バシャッ
僕に冷たい液体上のものがかかる。
バシャッ
凄く冷たい。
バシャッ
「まだ起きないのう」
「もっとかけないと起きないだろ」
「そんなに水かけなくても起きるからっ!」
「やっと起きたか 。秀吉に心配かけるなよ」
「起きてたの分かってやってたでしょ!」
「それだけ声出せるなら大丈夫そうだな」
「そうじゃのう」
「僕の怒りはことごとく無視か!」
僕たちは(使う価値があるまで)親友なのに扱い方がひどすぎるよ全く……。
「でもさ、須川君たちは姉さんがいるの知らなかったんだね」
「お前が教えてないからな」
うちの姉は非常識人だから、須川君たちに変なこと言ったら、大変なことになる……
僕の体が。
今後この話が出ないようにしよう。
☆
放課後が終わるなり、須川君らが僕のまわりを取り囲んだ。
『吉井!』
「え?何この包囲網は?」
『お前には姉がいるんだよな?』
「ええ?ああ、うん。そうだけど」
『それってもしかして、この人のことか?』
見せられた写真を見る。ってこれ、姉さんじゃないか!?なんでこんな写真が?
『どうなんだ?ん?』
少し考えてみよう。このまま正直に「うん」と言うか、違う答え方をするか。
パターン1
「うん、そうなんだよね」
『皆の者聞いたか?』
『『『おう!!』』』
『殺れ』
うん。

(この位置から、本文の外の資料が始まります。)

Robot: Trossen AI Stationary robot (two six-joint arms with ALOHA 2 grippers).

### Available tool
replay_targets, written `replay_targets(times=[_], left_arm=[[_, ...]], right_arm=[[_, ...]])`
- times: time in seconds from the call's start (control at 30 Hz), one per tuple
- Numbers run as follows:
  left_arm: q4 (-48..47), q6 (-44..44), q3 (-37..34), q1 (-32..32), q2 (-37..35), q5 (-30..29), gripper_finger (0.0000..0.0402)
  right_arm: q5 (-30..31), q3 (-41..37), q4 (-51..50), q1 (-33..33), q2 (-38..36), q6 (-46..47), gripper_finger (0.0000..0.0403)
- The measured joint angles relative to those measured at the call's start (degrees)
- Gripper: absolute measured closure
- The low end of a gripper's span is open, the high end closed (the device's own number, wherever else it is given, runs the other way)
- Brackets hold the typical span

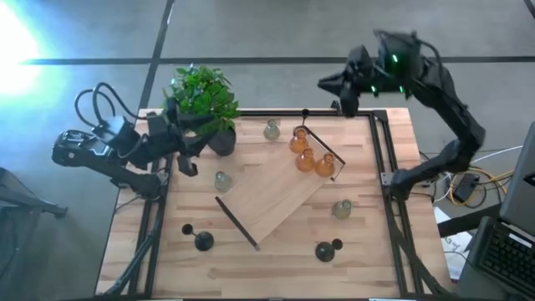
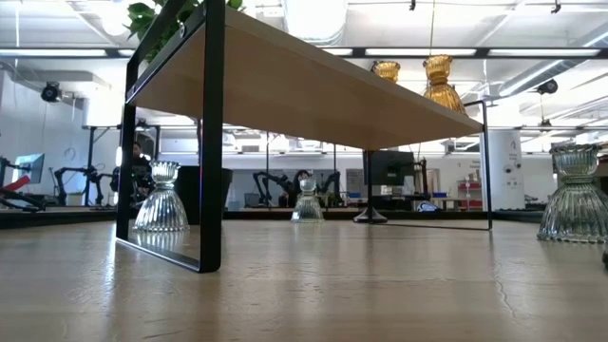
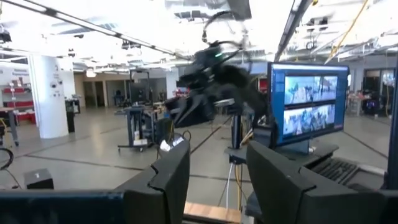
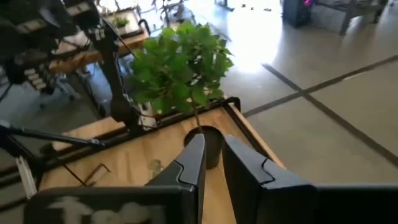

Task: Pick & Place candle stick holders
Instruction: Put the top transparent glass candle holder on the shelf

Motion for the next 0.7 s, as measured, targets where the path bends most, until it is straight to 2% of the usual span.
replay_targets(times=[0.13, 0.37, 0.6, 0.7], left_arm=[[1.8, -0.1, 0.0, 0.0, 0.0, -0.2, 0.0239], [5.8, -0.1, 0.0, 0.0, 0.2, -0.3, 0.0239], [5.6, 3.2, 0.0, 0.0, 0.2, -2.9, 0.0239], [5.1, 4.6, 0.0, 0.0, 0.2, -3.2, 0.0239]], right_arm=[[-9.0, 7.2, -4.2, -6.6, 7.4, -5.7, 0.0353], [-18.9, 19.4, -12.9, -14.5, 20.7, -11.9, 0.0353], [-18.7, 19.8, -11.4, -16.4, 27.9, -13.0, 0.0353], [-16.7, 19.8, -10.5, -16.4, 30.7, -13.1, 0.0353]])
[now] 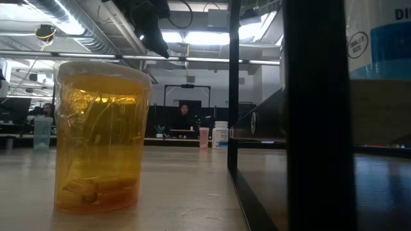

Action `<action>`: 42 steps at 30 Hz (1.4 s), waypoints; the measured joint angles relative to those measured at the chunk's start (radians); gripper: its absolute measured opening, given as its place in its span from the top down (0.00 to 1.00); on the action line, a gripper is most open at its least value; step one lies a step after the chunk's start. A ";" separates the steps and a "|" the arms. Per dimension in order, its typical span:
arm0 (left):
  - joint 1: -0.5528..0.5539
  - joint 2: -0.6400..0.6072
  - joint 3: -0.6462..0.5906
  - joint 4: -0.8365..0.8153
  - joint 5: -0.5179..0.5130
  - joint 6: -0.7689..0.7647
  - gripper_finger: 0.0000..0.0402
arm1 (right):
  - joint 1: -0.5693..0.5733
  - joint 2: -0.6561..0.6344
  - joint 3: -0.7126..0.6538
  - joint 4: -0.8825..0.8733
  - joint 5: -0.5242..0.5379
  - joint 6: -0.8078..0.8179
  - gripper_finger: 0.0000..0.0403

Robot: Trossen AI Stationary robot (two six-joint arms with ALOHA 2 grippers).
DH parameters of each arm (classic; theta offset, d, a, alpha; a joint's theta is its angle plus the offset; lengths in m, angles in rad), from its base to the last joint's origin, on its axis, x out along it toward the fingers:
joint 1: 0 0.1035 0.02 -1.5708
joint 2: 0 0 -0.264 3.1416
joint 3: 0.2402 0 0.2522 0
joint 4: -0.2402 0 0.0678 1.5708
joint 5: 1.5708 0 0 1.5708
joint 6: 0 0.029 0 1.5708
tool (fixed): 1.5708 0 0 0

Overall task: Pick and place medicine bottles onto shelf by color
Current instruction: Put the top right pink pill bottle on the shelf

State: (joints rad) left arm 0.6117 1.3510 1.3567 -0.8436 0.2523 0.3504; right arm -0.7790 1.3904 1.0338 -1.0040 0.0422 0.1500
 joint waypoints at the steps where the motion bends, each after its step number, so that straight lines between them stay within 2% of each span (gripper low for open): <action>1: 0.000 0.000 0.000 0.000 0.000 0.000 0.27 | 0.024 -0.032 0.000 -0.017 0.000 0.003 0.72; 6: -0.005 0.000 0.000 0.001 0.040 0.080 0.27 | 0.163 -0.149 0.028 -0.124 -0.023 0.065 0.72; 10: -0.027 0.000 0.000 0.009 0.087 0.131 0.27 | 0.286 -0.165 0.117 -0.221 -0.037 0.116 0.72; 15: -0.082 0.000 0.000 0.016 0.088 0.131 0.27 | 0.437 -0.158 0.217 -0.242 -0.043 0.064 0.72; 20: -0.204 0.000 0.000 0.031 0.084 0.117 0.27 | 0.555 -0.158 0.285 -0.277 -0.064 -0.027 0.72; 25: -0.365 0.000 0.000 0.080 -0.036 0.021 0.27 | 0.654 -0.153 0.323 -0.321 -0.065 -0.090 0.72; 29: -0.488 0.000 0.000 0.144 -0.139 0.006 0.27 | 0.736 -0.153 0.334 -0.320 -0.079 -0.111 0.72; 33: -0.565 0.000 0.000 0.216 -0.249 -0.051 0.27 | 0.821 -0.153 0.334 -0.319 -0.079 -0.128 0.72; 42: -0.635 0.024 0.003 0.236 -0.263 -0.060 0.27 | 0.959 -0.071 0.335 -0.300 -0.077 -0.022 0.72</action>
State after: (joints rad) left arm -0.0235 1.3745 1.3594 -0.6071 -0.0110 0.2901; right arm 0.1798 1.3190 1.3685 -1.3035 -0.0353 0.1279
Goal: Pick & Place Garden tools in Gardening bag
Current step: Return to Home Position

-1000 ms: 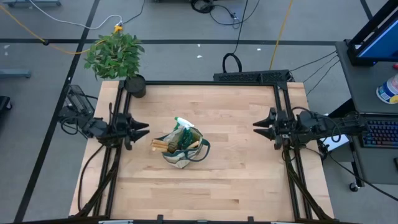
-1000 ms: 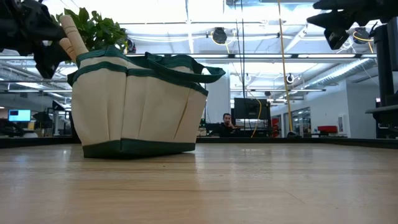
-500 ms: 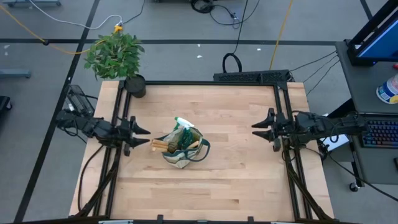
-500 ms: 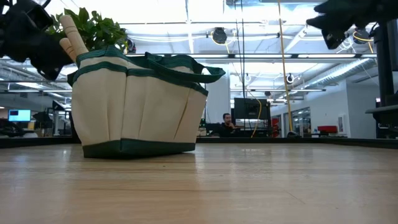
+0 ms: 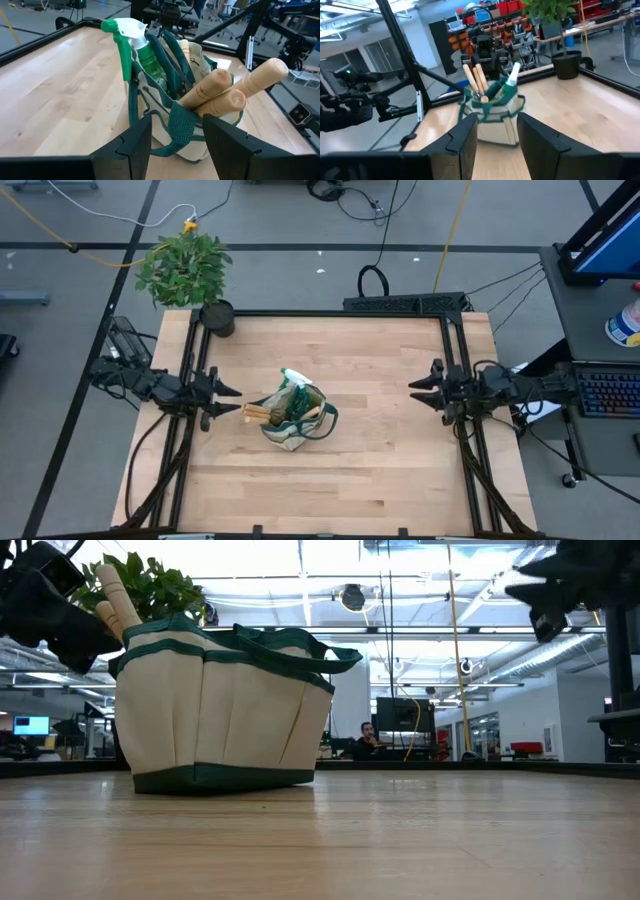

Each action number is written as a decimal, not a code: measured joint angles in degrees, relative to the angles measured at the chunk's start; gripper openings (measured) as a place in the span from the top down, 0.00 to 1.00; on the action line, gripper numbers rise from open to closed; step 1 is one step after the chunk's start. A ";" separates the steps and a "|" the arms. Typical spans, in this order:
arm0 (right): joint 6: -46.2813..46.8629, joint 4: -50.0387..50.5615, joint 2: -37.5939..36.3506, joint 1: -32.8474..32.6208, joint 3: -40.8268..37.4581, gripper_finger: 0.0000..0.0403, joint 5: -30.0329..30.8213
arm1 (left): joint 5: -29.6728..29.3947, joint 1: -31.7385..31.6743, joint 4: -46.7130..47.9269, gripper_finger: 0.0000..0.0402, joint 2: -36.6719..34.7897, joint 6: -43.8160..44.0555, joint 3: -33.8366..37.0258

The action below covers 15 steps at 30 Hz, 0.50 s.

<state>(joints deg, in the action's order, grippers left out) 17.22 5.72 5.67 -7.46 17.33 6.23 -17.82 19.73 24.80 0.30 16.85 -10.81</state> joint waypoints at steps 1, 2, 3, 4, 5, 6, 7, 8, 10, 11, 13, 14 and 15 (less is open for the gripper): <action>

ダメだね。
パターン2
「そんなわけないじゃないか」
『じゃあ、お前姉がどんな人なのか、ばっきり教えてもらおうか』
だめだ、新しい関節が増えてしまう。
パターン3
「それは雄二が女装したんだよ」
『そんなウソが通じるとでも思ったか』
むむむ、「そうだよ」と言っても、「違う」と言っても、「雄二だ」と言っても全部僕の未来が危ぶまれるじゃないか。
どうしたらいいんだ。
『まだ大丈夫だ!ほかの選択肢があるじゃないか!』
やっぱりきたか僕の中の悪魔め。
『そんな言い方するんじゃないよ、俺が来たときは大抵解決するだろ』
悪い意味のほうでね……。
『今回の話の中で重要な部分は、彼らが俺たちの姉の姿を知らないことだ』
なるほどね。
『そこをつけば安全にこの話を終わらすことができる』
僕より、頭良くないか、僕の中の悪魔……。
『今日は……いやこれからは、天使がいないからかもな……』
そういえば、僕の中の天使はどこに行ったの?
『前にどっかにぶっ飛ばしたまんま帰ってきてないぞ』
そうだったけ?あんまり覚えてないんだけど……。
『まあ、とりあえずこの話を終えてからじっくり考えればいいだろ?』
そうだね!
『重要な部分をつけば怪我なく家に帰れるぞ』
オーケー!
『もう一回聞くぞ。これはお前の姉なのか?』
「そんなに気になるなら、うちに来るかい?」
『確かに怪我なく家に帰れるけど……帰ってからの保証はないぞ……』
……そして、姉さんが変なこと言ったら、僕の命が……ってさっき思ったばっかりなのに……。
『じゃあ遠慮なく行かしてもらうぜ!』
『ふう、やっと帰ってこれた……。ってもう話終わったの?』
来るのが遅いよ僕の中の天使。
終わったよ、ある種最悪の形でね。